## YOUR INSTRUCTIONS
Beginning with the line that has "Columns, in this", please write out the remaining lines of the material exactly, the last one included.

## STORED DATA
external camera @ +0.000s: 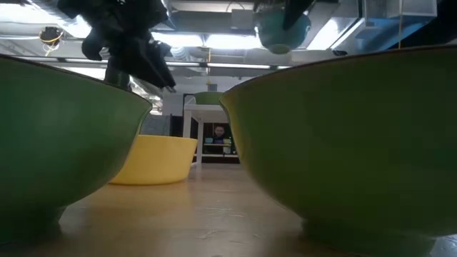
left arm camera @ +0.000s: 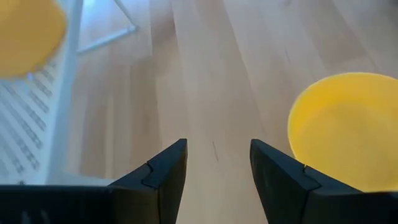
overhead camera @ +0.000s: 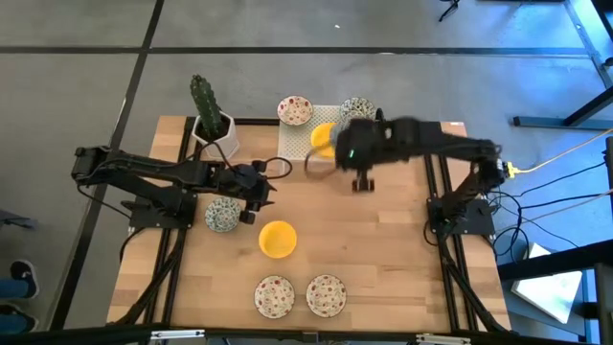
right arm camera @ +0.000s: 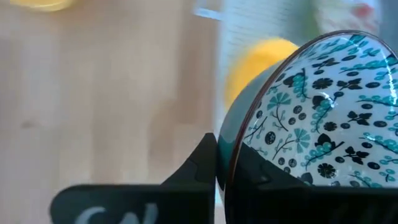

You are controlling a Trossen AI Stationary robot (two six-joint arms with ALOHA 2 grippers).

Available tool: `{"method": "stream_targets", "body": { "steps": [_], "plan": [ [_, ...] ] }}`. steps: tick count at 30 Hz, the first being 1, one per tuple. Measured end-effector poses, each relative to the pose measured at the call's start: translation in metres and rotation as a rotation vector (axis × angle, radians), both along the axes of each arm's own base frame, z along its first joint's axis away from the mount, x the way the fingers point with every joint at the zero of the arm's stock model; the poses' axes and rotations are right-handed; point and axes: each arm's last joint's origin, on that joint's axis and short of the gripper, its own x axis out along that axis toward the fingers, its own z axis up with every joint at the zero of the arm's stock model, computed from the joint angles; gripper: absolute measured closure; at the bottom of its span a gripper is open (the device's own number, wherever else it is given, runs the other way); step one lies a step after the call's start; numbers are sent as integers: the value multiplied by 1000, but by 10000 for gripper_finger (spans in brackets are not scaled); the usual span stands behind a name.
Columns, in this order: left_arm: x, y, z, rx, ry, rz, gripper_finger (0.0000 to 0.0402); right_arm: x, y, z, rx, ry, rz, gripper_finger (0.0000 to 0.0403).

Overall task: Pick & Place Mini bowls
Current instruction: Stack the right blue patterned bowl on top of the other blue patterned bowl on the shelf

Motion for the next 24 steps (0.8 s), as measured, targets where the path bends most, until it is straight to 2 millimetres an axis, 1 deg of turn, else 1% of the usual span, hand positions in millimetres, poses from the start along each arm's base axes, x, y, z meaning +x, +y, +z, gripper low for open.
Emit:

## SOLVED EXERCISE
Columns, in this order: left_arm: x, y, z, rx, ry, rz, gripper_finger (0.0000 to 0.0402); right_arm: x, y, z, rx, ry, rz, gripper_finger (0.0000 to 0.0403).

Overall task: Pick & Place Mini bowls
Current instruction: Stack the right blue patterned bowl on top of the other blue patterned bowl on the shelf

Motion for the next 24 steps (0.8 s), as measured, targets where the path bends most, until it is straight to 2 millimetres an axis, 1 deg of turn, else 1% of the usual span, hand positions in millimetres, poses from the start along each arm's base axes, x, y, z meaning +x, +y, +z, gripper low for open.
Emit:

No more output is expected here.